D2-TPred: Discontinuous Dependency for Trajectory Prediction under
Traffic Lights
- URL: http://arxiv.org/abs/2207.10398v1
- Date: Thu, 21 Jul 2022 10:19:07 GMT
- Title: D2-TPred: Discontinuous Dependency for Trajectory Prediction under
Traffic Lights
- Authors: Yuzhen Zhang, Wentong Wang, Weizhi Guo, Pei Lv, Mingliang Xu, Wei Chen
and Dinesh Manocha
- Abstract summary: We present a trajectory prediction approach with respect to traffic lights, D2-TPred, using a spatial dynamic interaction graph (SDG) and a behavior dependency graph (BDG)
Our experimental results show that our model achieves more than 20.45% and 20.78% in terms of ADE and FDE, respectively, on VTP-TL.
- Score: 68.76631399516823
- License: http://creativecommons.org/licenses/by-nc-nd/4.0/
- Abstract: A profound understanding of inter-agent relationships and motion behaviors is
important to achieve high-quality planning when navigating in complex
scenarios, especially at urban traffic intersections. We present a trajectory
prediction approach with respect to traffic lights, D2-TPred, which uses a
spatial dynamic interaction graph (SDG) and a behavior dependency graph (BDG)

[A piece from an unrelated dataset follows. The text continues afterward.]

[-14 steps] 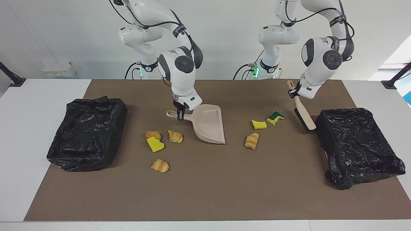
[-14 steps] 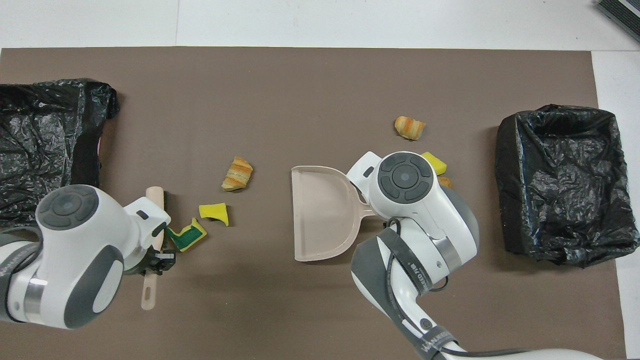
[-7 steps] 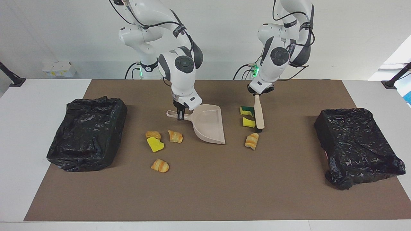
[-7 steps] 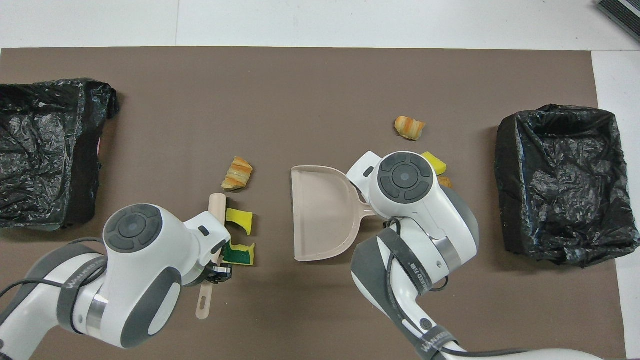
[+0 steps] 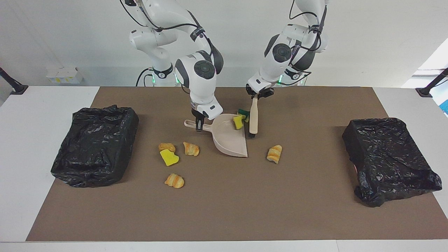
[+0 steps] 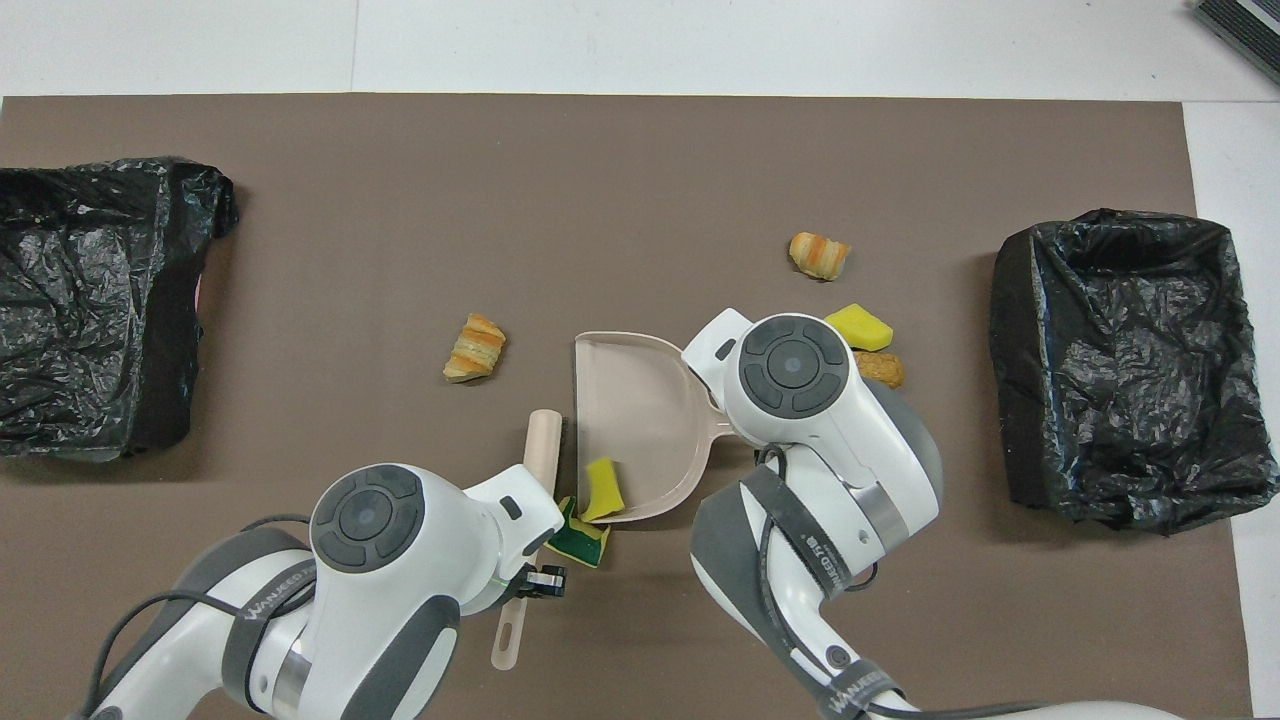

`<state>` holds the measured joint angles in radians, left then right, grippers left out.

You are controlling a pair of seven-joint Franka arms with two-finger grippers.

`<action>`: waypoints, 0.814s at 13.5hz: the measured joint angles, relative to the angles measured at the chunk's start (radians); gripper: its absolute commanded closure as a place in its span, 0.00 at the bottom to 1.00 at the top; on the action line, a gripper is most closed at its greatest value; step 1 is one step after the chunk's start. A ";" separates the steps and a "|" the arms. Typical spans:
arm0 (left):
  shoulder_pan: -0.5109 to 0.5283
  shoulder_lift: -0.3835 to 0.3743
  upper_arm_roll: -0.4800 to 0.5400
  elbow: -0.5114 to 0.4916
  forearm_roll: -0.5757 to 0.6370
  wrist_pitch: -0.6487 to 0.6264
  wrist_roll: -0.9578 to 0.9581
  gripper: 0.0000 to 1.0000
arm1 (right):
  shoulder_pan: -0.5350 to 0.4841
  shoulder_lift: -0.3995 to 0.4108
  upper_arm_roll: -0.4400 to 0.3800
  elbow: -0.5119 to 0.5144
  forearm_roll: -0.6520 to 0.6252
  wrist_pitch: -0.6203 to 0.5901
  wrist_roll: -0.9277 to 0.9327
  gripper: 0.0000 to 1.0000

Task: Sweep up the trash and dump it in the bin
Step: 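Sweep the sponge pieces with the brush into the dustpan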

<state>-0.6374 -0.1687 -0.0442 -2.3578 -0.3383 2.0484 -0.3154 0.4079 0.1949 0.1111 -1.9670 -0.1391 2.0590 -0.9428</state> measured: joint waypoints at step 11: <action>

to handle the problem of discontinuous dependency in the spatial-temporal
space. Specifically, the SDG is used to capture spatial interactions by
reconstructing sub-graphs for different agents with dynamic and changeable
characteristics during each frame. The BDG is used to infer motion tendency by
modeling the implicit dependency of the current state on priors behaviors,
especially the discontinuous motions corresponding to acceleration,
deceleration, or turning direction. Moreover, we present a new dataset for
vehicle trajectory prediction under traffic lights called VTP-TL. Our
experimental results show that our model achieves more than {20.45% and 20.78%
}improvement in terms of ADE and FDE, respectively, on VTP-TL as compared to
other trajectory prediction algorithms. The dataset and code are available at:
https://github.com/VTP-TL/D2-TPred.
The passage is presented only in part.